TASK INSTRUCTIONS >>
What lines in the material hold the string "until"? Copy out each of them.

EXERCISE INPUTS section start

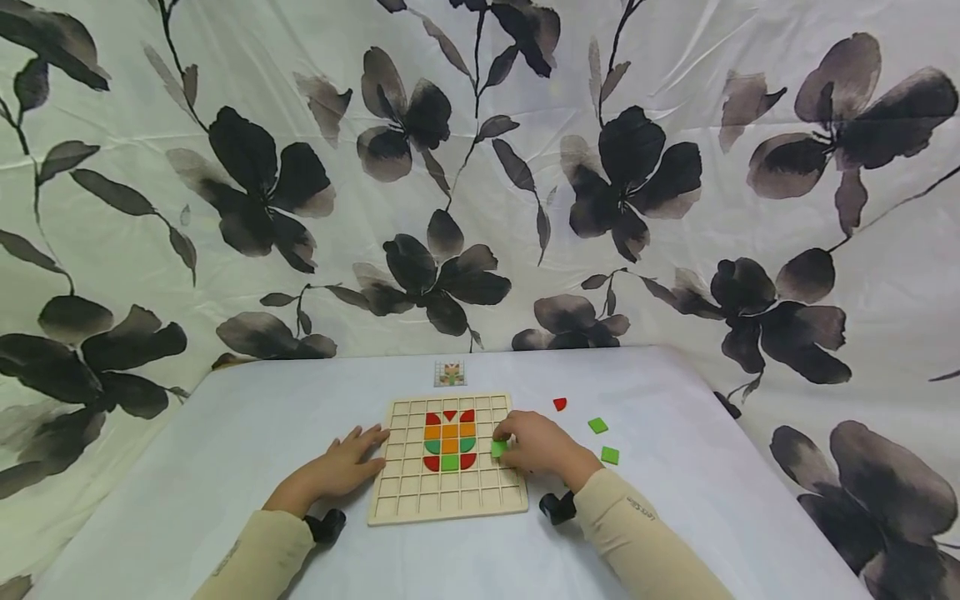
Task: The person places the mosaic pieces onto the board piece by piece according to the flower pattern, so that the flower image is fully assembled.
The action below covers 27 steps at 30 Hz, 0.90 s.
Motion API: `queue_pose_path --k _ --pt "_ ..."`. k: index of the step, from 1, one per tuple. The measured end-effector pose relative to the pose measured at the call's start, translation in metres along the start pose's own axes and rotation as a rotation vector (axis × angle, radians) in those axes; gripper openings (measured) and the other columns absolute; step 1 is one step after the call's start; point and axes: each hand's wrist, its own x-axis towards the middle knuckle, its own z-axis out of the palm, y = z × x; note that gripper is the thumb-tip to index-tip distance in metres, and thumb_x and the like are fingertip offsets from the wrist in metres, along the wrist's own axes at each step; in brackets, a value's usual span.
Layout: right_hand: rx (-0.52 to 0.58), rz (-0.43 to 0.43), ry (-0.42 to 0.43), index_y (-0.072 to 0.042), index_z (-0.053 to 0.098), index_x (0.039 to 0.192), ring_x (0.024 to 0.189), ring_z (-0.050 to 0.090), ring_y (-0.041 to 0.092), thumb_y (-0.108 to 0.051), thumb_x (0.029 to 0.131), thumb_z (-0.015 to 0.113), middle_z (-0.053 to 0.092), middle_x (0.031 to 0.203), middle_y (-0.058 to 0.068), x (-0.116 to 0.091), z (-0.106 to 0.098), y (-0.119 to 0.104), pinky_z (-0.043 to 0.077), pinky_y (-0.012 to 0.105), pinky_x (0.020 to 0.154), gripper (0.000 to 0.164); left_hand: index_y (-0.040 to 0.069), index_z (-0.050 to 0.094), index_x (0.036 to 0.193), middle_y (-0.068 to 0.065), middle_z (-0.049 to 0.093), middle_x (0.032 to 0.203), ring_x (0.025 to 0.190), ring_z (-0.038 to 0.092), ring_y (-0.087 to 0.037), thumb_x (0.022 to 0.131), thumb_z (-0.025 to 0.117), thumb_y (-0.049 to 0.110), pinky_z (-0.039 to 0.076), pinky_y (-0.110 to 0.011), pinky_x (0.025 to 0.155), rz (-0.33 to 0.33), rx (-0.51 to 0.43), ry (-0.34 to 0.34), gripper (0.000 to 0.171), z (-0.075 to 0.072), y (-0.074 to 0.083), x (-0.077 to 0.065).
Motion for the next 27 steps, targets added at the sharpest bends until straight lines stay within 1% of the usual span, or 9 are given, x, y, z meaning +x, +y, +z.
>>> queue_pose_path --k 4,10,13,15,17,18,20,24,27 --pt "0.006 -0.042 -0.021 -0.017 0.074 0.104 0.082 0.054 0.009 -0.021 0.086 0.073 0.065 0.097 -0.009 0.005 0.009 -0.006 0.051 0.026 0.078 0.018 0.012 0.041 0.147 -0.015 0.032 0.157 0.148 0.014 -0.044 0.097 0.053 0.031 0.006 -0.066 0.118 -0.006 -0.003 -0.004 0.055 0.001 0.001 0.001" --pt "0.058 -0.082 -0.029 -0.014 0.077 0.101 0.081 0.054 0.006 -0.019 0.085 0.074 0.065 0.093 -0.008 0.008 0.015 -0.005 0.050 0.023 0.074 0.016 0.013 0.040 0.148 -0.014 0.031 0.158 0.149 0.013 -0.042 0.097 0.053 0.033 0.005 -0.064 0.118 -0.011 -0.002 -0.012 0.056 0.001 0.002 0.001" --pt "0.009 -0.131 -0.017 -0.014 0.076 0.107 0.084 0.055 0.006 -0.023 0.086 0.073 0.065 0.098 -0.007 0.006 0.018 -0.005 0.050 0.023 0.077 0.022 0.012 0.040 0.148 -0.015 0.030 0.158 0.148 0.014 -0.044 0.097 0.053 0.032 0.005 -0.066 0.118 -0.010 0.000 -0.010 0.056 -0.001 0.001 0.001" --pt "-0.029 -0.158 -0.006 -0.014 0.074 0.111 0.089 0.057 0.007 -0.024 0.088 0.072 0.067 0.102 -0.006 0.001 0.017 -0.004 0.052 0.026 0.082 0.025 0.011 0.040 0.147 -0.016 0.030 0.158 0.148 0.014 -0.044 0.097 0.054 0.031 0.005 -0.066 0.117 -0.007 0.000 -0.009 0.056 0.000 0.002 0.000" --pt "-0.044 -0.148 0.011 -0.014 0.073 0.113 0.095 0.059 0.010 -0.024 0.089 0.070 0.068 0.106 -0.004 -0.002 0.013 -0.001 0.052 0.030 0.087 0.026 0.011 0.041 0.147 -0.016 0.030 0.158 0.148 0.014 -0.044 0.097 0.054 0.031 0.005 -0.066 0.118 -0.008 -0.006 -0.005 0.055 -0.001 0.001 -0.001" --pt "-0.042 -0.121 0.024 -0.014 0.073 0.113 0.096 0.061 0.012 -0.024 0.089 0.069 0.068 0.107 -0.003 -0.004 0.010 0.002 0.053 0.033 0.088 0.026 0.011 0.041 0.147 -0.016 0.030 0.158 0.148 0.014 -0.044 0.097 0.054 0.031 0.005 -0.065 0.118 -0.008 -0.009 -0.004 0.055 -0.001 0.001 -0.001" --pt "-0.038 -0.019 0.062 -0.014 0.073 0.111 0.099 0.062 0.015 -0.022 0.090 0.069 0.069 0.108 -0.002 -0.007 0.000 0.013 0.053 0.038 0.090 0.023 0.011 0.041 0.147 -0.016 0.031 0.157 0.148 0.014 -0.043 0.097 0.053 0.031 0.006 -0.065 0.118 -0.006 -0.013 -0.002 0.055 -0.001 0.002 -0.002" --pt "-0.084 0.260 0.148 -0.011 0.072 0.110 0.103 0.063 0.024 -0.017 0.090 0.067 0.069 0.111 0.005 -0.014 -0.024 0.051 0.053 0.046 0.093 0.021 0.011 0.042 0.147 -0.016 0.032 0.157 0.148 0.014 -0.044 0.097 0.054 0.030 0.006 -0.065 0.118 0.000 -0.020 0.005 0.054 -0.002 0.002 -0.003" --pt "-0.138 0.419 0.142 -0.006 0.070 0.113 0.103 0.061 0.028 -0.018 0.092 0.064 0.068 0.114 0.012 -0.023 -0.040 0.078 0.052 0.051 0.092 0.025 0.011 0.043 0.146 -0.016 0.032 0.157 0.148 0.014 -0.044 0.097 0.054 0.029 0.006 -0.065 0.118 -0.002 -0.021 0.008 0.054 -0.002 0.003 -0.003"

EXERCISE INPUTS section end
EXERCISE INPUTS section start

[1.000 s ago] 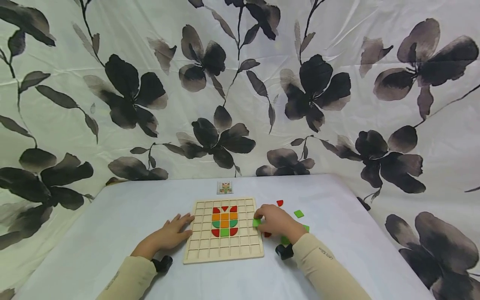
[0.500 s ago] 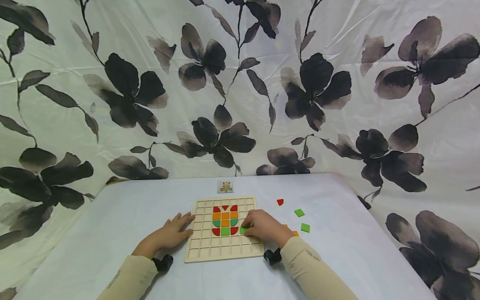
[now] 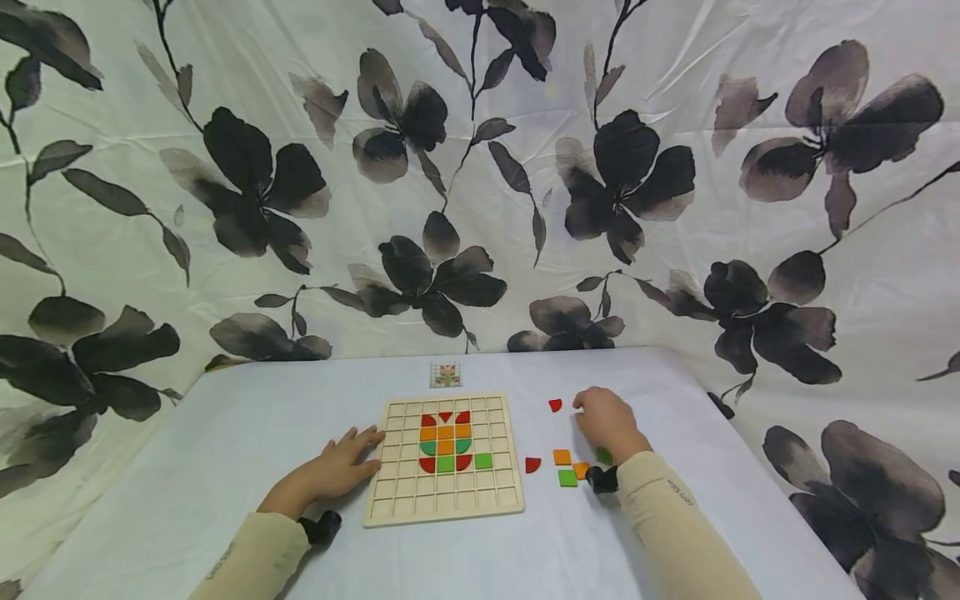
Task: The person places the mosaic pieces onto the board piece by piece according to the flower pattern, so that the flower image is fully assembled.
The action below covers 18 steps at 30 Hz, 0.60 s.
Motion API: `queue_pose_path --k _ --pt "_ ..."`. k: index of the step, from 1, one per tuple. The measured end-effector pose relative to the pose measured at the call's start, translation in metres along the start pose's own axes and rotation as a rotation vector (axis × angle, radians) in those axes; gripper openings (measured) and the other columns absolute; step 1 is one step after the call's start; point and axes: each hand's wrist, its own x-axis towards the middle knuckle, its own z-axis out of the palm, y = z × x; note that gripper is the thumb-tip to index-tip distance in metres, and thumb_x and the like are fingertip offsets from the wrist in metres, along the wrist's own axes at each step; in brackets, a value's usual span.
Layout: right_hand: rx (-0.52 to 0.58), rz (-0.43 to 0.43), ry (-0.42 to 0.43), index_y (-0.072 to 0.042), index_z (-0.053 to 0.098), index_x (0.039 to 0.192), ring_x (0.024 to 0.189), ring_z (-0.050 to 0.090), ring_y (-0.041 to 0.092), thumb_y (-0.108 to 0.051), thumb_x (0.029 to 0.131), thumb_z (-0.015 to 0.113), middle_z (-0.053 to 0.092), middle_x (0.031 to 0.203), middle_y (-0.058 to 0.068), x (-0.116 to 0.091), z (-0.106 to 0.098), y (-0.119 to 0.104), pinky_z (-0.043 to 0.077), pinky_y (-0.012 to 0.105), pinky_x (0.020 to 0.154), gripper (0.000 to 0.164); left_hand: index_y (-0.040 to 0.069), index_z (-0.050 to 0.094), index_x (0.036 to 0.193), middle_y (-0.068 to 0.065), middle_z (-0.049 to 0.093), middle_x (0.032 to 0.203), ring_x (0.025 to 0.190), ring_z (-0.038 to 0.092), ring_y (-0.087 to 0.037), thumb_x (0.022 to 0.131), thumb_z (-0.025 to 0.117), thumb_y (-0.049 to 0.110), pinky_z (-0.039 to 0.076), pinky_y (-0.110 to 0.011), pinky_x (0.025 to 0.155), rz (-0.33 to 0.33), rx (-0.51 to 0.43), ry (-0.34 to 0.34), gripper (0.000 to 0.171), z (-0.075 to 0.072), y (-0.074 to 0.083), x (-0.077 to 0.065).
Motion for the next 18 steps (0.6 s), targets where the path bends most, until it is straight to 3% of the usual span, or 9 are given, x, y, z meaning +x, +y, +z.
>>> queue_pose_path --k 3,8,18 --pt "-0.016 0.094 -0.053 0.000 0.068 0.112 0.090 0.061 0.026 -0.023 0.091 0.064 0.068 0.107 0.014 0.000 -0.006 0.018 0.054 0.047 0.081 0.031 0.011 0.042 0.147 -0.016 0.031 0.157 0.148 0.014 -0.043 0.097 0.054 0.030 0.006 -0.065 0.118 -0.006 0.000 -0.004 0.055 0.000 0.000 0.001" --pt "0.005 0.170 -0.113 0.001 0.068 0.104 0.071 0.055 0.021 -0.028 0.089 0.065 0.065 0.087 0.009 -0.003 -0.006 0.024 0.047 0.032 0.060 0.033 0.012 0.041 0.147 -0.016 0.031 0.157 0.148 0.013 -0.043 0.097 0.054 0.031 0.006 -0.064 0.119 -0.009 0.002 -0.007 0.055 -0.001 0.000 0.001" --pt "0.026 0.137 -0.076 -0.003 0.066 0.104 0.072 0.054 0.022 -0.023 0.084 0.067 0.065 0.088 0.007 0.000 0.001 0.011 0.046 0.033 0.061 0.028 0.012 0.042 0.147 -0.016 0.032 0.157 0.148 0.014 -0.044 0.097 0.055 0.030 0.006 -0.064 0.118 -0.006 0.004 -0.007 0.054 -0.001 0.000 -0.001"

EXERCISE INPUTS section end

ANSWER >>
Motion for the next 27 steps, targets added at the sharpest bends until straight lines stay within 1% of the usual span, or 9 are given, x, y, z meaning +x, +y, +z.
Motion for the next 18 steps (0.6 s), targets where the path bends most, until it is straight to 3% of the usual span, or 9 are given, x, y, z meaning +x, +y, +z.

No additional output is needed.